4: This makes them inapplicable to diverse, in-the-wild datasets of non-alignable scenes rendered from arbitrary camera poses.
5: In this work, we develop \textit{\modelfullname\ (\modelname)}: a 3D synthesis framework with more general assumptions about the training data, and show that it scales to very challenging datasets, like ImageNet.
6: Our model is based on three new ideas.
7: First, we incorporate an \textit{inaccurate} off-the-shelf depth estimator into 3D GAN training via a special depth adaptation module to handle the imprecision.
8: Then, we create a flexible camera model and a regularization strategy for it to learn its distribution parameters during training.
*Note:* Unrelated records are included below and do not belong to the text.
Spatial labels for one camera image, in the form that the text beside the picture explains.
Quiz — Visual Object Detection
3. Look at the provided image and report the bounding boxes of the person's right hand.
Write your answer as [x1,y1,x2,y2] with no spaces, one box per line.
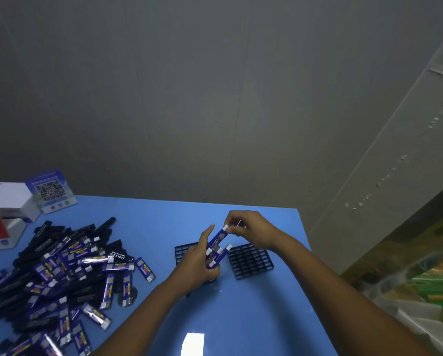
[224,210,287,253]

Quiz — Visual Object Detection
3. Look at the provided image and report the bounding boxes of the person's left hand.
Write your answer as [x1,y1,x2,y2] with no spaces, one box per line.
[168,224,221,295]

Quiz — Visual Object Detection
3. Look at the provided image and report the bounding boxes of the black grid tray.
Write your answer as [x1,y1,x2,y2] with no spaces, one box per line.
[227,243,275,280]
[174,241,220,298]

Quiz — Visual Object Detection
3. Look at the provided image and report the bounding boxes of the pile of mixed lighters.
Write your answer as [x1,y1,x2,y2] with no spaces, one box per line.
[0,217,157,356]

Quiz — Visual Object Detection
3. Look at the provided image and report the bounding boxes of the person's right forearm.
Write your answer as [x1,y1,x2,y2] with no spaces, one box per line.
[271,237,436,356]

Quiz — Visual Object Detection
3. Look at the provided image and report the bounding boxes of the person's left forearm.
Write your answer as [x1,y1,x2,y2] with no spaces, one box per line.
[90,277,189,356]

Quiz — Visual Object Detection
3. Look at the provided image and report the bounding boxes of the blue code sign stand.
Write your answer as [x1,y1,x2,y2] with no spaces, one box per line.
[24,170,78,215]

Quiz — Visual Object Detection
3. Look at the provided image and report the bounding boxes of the crumpled clear plastic bags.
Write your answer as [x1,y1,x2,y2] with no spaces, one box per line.
[354,252,443,356]

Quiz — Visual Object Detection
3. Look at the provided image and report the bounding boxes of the white cardboard box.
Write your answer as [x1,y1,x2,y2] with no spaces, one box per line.
[0,181,41,223]

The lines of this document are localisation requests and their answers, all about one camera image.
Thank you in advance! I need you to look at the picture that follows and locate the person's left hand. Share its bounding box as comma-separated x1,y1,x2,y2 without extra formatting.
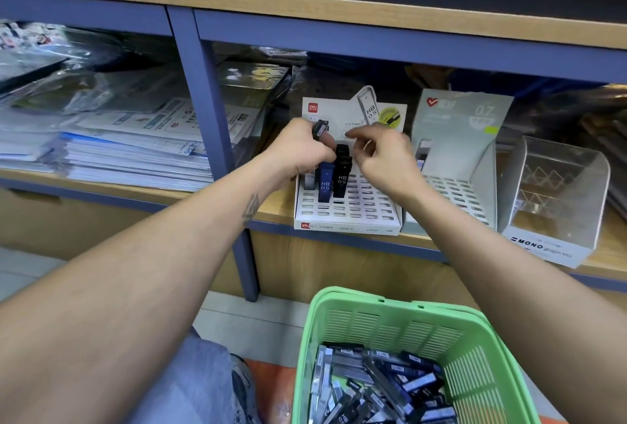
257,117,337,185

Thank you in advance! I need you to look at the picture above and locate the person's right hand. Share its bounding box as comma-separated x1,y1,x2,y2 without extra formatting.
345,123,432,207

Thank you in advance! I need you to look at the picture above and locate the white display box red label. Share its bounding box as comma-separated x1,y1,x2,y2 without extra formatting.
294,86,409,236

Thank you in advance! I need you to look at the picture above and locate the pale green display box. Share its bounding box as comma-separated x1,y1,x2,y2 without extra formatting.
402,88,515,239

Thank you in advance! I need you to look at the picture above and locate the green plastic basket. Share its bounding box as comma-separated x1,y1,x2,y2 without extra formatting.
292,286,542,424

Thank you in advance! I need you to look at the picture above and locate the clear plastic display box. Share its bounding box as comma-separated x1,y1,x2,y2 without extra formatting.
500,135,611,269

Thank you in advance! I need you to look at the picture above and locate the pile of lead cases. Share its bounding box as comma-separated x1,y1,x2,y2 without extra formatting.
308,342,458,424

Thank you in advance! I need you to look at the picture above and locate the person's left forearm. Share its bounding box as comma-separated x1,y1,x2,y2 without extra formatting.
0,169,285,424

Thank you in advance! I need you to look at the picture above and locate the person's right forearm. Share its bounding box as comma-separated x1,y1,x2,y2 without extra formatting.
406,184,627,424

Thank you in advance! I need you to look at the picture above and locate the stack of wrapped paper packs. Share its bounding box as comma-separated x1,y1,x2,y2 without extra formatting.
0,22,292,193

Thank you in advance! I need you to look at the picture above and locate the grey sneaker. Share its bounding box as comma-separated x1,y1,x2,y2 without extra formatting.
230,355,264,424

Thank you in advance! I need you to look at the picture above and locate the colourful printed mat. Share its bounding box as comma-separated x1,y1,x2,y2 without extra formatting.
245,358,298,424

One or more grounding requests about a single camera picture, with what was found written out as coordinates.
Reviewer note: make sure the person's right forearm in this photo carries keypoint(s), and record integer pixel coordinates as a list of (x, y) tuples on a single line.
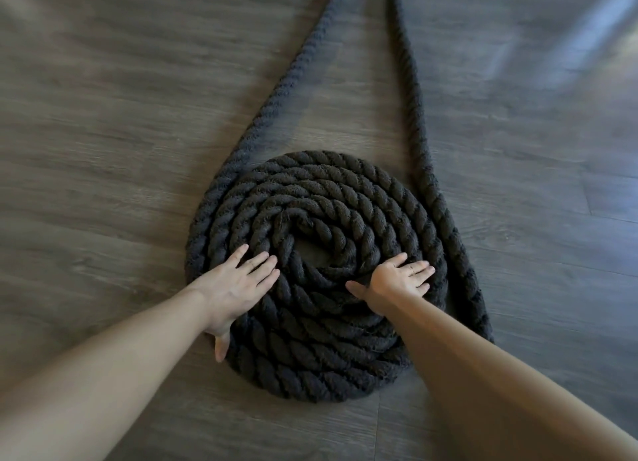
[(498, 376)]

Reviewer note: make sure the person's left forearm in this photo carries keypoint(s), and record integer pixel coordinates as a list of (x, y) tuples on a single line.
[(99, 376)]

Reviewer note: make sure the person's left hand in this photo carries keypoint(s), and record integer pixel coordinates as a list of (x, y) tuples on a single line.
[(232, 291)]

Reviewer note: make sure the person's right hand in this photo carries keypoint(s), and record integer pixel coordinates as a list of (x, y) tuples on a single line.
[(394, 284)]

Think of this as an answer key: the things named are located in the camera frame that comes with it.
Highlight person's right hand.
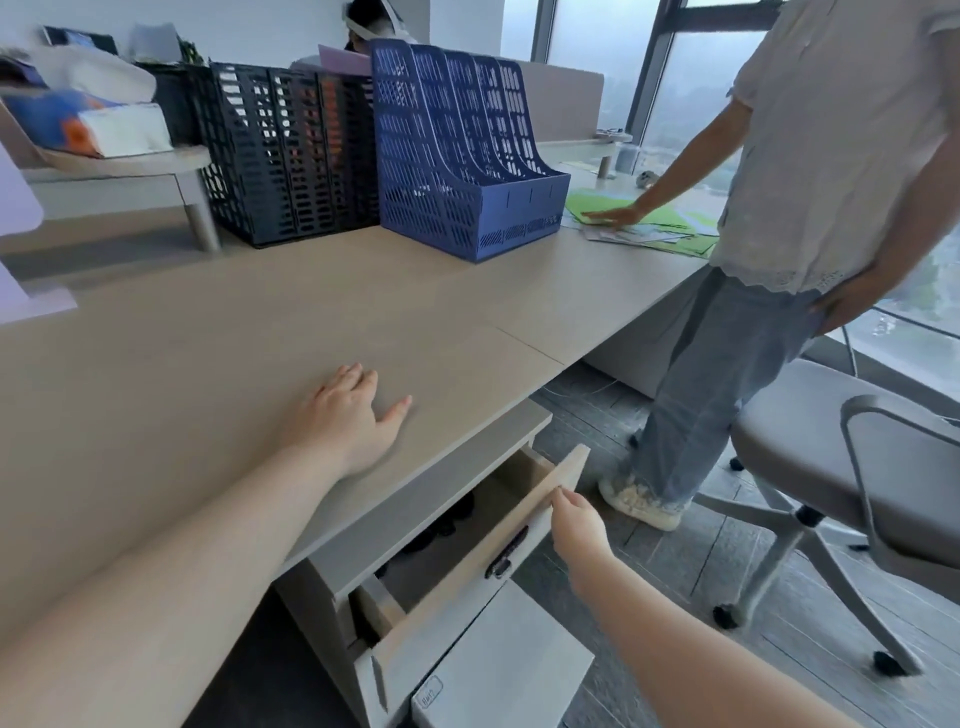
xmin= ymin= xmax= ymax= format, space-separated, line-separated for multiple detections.
xmin=549 ymin=485 xmax=613 ymax=580

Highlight person's left hand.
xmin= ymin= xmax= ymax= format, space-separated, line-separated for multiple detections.
xmin=278 ymin=362 xmax=415 ymax=482

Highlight person's right forearm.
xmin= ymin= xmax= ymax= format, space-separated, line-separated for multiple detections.
xmin=573 ymin=554 xmax=864 ymax=728

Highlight person's left forearm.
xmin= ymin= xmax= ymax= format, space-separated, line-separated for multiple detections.
xmin=0 ymin=442 xmax=354 ymax=728

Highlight grey drawer cabinet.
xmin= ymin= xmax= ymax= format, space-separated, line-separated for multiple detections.
xmin=273 ymin=397 xmax=556 ymax=728

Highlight grey office chair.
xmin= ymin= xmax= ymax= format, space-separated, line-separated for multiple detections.
xmin=693 ymin=358 xmax=960 ymax=676

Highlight black plastic file rack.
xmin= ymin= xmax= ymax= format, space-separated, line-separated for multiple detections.
xmin=187 ymin=61 xmax=382 ymax=249

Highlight blue plastic file rack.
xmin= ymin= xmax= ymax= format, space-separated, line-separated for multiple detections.
xmin=368 ymin=38 xmax=573 ymax=264

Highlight pale blue paper sheets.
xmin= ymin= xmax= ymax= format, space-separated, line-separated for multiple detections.
xmin=562 ymin=191 xmax=723 ymax=260

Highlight orange folder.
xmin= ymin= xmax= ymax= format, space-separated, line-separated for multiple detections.
xmin=318 ymin=78 xmax=344 ymax=151

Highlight green paper sheets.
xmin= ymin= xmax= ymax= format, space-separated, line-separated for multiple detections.
xmin=563 ymin=191 xmax=720 ymax=259

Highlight wooden desk riser shelf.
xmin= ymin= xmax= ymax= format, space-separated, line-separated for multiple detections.
xmin=536 ymin=131 xmax=634 ymax=180
xmin=22 ymin=146 xmax=224 ymax=254

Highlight lilac paper sheet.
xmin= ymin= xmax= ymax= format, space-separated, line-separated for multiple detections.
xmin=0 ymin=142 xmax=79 ymax=325

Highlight lilac paper in rack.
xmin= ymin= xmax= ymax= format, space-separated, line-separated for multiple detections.
xmin=317 ymin=43 xmax=374 ymax=76

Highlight grey desk divider panel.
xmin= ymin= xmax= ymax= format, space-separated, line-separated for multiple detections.
xmin=517 ymin=59 xmax=606 ymax=144

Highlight blue orange tissue pack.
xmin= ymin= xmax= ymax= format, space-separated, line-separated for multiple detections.
xmin=0 ymin=48 xmax=174 ymax=159

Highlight brown board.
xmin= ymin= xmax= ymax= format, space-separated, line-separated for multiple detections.
xmin=0 ymin=101 xmax=48 ymax=172

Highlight dark window frame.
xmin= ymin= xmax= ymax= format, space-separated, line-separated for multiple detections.
xmin=626 ymin=0 xmax=781 ymax=136

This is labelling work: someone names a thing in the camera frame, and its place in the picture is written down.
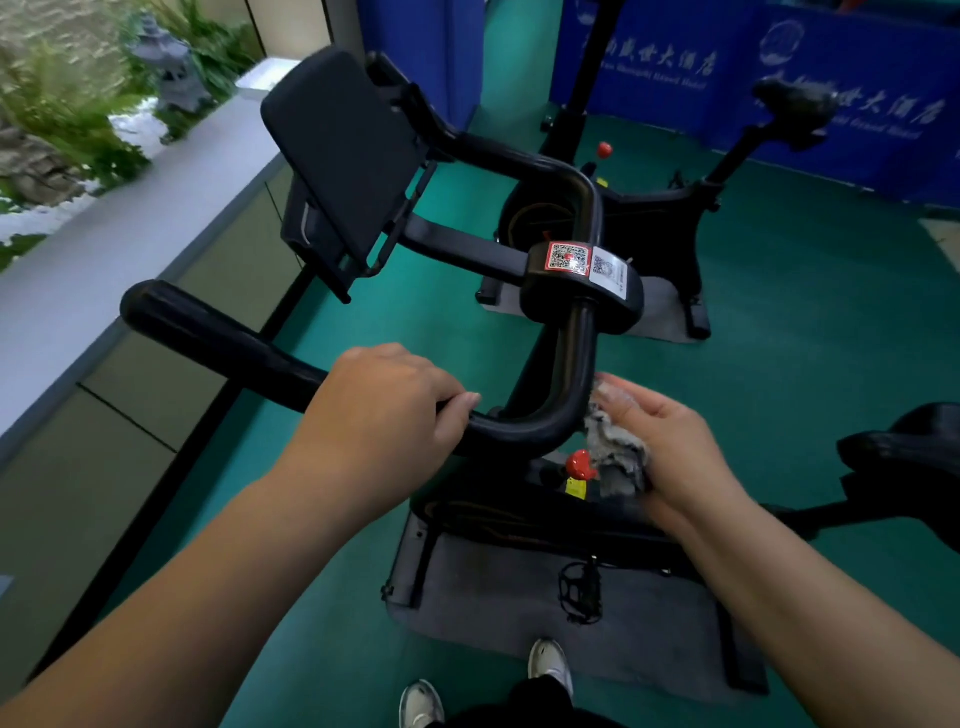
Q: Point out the person's right hand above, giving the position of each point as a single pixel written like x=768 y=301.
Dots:
x=682 y=457

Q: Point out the person's left hand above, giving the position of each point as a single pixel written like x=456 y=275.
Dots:
x=375 y=427

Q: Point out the grey cleaning cloth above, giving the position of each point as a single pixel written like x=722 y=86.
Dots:
x=611 y=450

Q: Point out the black exercise bike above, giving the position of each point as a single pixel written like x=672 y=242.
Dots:
x=652 y=232
x=487 y=510
x=660 y=90

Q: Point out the white plastic tray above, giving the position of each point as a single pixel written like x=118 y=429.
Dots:
x=262 y=79

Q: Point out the person's right forearm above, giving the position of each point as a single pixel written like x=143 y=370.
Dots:
x=825 y=622

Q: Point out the person's left forearm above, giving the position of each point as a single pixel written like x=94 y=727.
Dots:
x=150 y=615

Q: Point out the person's white right shoe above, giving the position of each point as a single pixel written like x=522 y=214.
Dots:
x=550 y=664

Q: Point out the person's white shoe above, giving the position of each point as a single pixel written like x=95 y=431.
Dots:
x=550 y=664
x=420 y=705

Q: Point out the person's white left shoe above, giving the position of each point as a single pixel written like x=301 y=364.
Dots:
x=420 y=705

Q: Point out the person's dark trousers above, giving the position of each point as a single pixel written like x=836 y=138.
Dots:
x=540 y=709

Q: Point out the black tablet holder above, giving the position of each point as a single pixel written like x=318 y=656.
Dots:
x=337 y=142

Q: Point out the grey-topped beige cabinet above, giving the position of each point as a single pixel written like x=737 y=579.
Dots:
x=90 y=277

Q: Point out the light grey floor rug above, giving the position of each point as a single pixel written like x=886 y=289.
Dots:
x=943 y=244

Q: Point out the blue padded column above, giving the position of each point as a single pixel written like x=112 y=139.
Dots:
x=420 y=52

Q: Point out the white pebble path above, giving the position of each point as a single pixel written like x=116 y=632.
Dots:
x=139 y=131

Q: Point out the green moss bed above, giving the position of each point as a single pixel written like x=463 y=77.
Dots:
x=15 y=251

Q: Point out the grey stone pagoda lantern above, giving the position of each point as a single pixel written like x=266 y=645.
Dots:
x=176 y=75

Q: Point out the large dark green fern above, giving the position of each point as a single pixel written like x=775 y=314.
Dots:
x=217 y=52

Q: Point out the grey stacked rock sculpture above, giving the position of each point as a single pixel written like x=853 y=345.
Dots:
x=37 y=172

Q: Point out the light green fern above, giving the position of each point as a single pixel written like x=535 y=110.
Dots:
x=75 y=127

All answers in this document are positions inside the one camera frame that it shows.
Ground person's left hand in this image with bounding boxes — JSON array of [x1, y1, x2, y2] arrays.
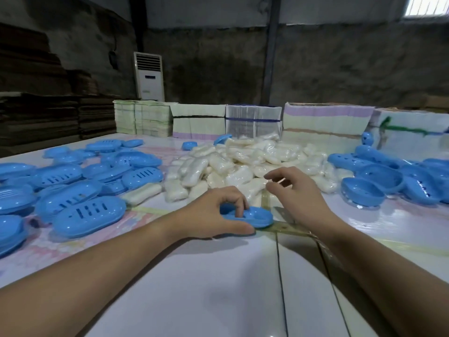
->
[[163, 185, 256, 241]]

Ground person's right hand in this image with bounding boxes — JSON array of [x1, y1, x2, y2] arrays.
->
[[263, 166, 346, 240]]

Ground clear plastic bag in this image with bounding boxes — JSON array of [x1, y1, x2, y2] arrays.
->
[[258, 192, 318, 240]]

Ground blue slotted plastic base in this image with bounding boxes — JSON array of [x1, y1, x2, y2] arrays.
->
[[220, 203, 274, 229]]

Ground pile of white soaps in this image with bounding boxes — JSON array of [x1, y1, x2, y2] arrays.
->
[[121, 133, 355, 207]]

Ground pile of blue plastic lids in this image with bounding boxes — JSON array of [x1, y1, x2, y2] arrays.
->
[[327, 145, 449, 208]]

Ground pile of blue slotted lids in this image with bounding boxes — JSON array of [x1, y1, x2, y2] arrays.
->
[[0, 138, 165, 258]]

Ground person's right forearm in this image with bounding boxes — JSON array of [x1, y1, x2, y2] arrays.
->
[[322, 224, 449, 337]]

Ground person's left forearm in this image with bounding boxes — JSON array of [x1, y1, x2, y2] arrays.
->
[[0, 220, 183, 337]]

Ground row of stacked flat cartons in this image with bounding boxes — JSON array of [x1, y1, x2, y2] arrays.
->
[[170, 103, 227, 141]]

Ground silver sheet bundle, blue band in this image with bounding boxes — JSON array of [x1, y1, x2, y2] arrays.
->
[[225, 105, 283, 139]]

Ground stack of greenish paper sheets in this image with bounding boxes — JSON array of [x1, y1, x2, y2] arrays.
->
[[113, 99, 174, 138]]

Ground white sheet stack, green mark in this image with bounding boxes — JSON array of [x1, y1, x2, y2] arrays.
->
[[368, 108, 449, 160]]

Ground white standing air conditioner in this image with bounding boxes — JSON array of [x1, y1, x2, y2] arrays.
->
[[133, 51, 166, 102]]

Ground dark metal pillar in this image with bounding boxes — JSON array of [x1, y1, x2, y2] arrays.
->
[[259, 0, 282, 106], [129, 0, 148, 52]]

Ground brown cardboard box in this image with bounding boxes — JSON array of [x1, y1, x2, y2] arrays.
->
[[420, 95, 449, 110]]

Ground stacks of brown cardboard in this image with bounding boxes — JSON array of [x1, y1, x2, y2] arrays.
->
[[0, 22, 118, 157]]

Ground barred window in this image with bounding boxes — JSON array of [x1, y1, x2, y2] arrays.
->
[[403, 0, 449, 19]]
9: Finally, we extend the recent ideas of transferring knowledge from pretrained classifiers into GANs for patch-wise trained models by employing a simple distillation-based technique on top of the discriminator.
10: It achieves more stable training than the existing methods and speeds up the convergence by at least 40\%.
11: We explore our model on four datasets: SDIP Dogs $256^2$, SDIP Elephants $256^2$, LSUN Horses $256^2$, and ImageNet $256^2$ and demonstrate that 3DGP outperforms the recent state-of-the-art in terms of both texture and geometry quality.
12: 
13: \begin{center}
14: Code and visualizations: \projecthref
15: \end{center}
16: 
17: \end{abstract}
18: